--- TASK STATEMENT ---
Search the material for the string "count", then return every line where it is found.

►

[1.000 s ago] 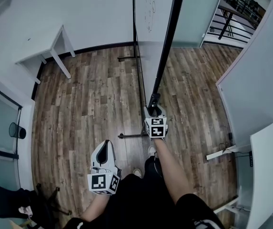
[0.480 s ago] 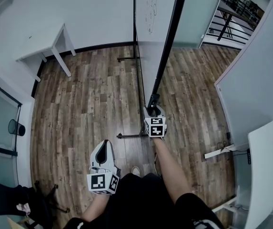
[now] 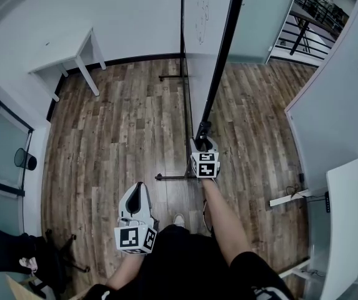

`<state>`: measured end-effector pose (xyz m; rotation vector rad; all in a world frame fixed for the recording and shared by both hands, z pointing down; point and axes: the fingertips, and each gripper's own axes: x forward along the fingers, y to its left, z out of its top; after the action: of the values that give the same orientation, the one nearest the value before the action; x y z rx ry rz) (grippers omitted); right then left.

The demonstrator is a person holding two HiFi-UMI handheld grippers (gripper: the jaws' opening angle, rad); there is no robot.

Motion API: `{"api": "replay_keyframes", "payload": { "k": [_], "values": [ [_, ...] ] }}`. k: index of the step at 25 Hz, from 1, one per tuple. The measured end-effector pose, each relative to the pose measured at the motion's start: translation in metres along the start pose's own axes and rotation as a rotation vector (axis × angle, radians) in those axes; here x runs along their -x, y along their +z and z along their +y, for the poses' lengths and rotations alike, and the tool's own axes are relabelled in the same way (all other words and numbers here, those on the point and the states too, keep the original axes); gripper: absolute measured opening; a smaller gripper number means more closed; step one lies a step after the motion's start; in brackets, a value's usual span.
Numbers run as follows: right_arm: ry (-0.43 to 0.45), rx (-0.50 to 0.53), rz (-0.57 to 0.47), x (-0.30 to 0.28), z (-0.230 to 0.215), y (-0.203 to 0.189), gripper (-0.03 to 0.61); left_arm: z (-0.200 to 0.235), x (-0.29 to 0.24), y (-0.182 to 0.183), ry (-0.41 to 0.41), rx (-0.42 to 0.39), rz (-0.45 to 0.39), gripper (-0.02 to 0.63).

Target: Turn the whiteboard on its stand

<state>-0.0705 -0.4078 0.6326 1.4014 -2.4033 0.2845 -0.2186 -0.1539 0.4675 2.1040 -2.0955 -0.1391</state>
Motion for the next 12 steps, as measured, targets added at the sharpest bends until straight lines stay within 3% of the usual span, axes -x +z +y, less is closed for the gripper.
{"api": "replay_keyframes", "payload": {
  "k": [12],
  "values": [
    [0.024, 0.009, 0.004, 0.052, 0.026, -0.024, 0.192, -0.022, 0.062, -0.004, 0.027, 0.014, -0.019, 0.02]
  ]
}}
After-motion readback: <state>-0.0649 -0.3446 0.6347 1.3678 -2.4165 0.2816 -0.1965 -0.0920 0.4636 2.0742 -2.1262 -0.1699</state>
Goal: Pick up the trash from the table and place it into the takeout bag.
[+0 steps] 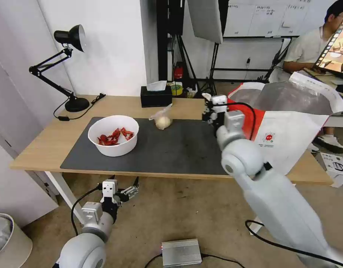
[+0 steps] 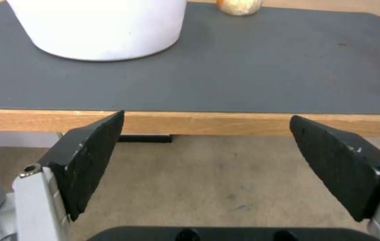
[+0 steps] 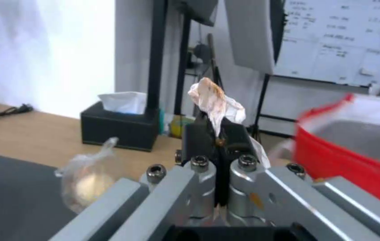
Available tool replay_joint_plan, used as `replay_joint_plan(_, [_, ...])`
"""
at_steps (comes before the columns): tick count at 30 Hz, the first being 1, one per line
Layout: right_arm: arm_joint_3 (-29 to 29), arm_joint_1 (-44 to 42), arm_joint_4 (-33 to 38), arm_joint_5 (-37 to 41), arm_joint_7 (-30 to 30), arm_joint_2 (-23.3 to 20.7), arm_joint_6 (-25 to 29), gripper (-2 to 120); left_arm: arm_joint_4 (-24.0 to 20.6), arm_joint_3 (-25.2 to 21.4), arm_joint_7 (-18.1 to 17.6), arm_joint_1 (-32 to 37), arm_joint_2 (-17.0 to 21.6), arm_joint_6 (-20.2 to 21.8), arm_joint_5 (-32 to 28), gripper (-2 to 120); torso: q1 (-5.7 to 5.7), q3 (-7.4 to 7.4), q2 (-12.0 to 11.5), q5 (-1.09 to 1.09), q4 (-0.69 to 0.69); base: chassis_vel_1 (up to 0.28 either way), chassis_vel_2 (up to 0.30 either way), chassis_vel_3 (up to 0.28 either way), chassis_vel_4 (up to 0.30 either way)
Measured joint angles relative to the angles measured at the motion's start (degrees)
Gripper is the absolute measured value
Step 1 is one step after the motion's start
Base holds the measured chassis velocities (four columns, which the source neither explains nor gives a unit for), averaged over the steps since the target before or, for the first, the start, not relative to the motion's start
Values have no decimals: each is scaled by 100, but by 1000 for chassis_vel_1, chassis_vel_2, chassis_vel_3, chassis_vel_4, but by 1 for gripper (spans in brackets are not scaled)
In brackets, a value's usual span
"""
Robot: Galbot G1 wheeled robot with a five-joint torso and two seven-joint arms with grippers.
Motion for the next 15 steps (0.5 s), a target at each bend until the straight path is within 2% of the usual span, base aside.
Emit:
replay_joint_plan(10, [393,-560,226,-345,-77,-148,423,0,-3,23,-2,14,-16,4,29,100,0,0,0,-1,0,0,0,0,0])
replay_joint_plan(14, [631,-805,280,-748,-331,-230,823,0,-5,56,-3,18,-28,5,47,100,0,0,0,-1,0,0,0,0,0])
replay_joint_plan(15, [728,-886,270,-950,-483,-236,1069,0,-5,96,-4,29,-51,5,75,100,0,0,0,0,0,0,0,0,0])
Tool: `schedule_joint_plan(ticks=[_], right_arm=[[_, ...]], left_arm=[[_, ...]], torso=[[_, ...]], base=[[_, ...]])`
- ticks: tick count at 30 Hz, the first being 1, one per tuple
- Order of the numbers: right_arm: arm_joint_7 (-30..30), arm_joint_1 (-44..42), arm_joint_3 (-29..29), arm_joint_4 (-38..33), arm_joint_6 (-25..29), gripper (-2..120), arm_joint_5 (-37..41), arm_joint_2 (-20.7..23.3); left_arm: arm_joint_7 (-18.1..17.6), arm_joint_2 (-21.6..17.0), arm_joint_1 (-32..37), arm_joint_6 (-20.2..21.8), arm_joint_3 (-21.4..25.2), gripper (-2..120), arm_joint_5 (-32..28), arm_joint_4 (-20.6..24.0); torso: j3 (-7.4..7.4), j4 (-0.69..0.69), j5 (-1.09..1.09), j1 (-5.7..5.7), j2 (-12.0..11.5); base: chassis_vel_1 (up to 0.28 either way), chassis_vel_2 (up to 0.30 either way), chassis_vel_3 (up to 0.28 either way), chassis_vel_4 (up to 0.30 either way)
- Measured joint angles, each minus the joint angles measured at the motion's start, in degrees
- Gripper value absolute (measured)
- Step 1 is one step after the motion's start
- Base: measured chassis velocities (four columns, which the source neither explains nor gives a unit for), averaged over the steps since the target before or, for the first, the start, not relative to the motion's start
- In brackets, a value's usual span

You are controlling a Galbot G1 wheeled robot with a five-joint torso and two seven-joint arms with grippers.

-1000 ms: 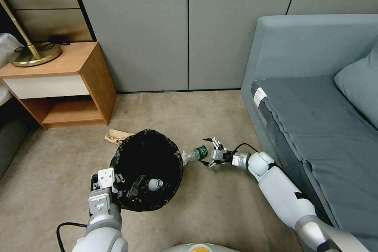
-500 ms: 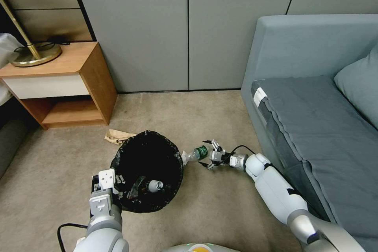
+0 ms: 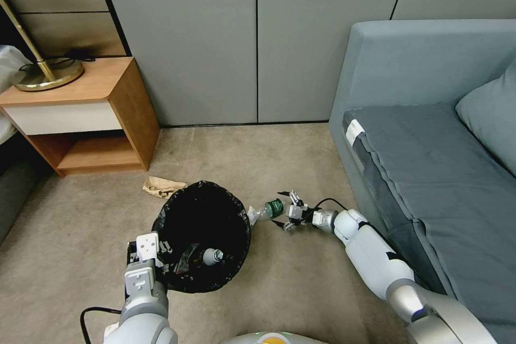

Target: Pick up the trash bin, then pick up the garbage from the floor and place it into the trash bin.

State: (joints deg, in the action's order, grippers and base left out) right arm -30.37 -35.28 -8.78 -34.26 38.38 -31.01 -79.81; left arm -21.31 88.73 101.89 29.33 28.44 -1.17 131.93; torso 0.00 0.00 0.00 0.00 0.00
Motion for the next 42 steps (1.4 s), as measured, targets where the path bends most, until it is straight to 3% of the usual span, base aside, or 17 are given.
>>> schedule_joint_plan(ticks=[34,42], right_arm=[[1.2,4.1,0.1,11.2,-3.6,99,-1.6,-4.8],[1.3,4.4,-0.2,12.4,-3.8,78,-1.4,-4.7]], left_arm=[[0.1,0.7,-0.1,-0.4,-0.9,1,0.7,-1.3],[0.1,0.7,0.0,-0.5,-1.1,1,0.8,-1.4]], torso=[[0.0,0.0,0.0,0.0,0.0],[0.0,0.0,0.0,0.0,0.0]], base=[[0.0,0.0,0.0,0.0],[0.0,0.0,0.0,0.0]])
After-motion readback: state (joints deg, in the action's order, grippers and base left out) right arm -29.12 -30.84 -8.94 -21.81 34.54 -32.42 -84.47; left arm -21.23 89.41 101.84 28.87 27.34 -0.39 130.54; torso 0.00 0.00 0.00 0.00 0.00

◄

--- ANSWER TO THE PROBLEM ---
at_steps (comes before the columns): tick count at 30 Hz, the first being 1, one per line
- ticks: tick count at 30 Hz, the first being 1, one per tuple

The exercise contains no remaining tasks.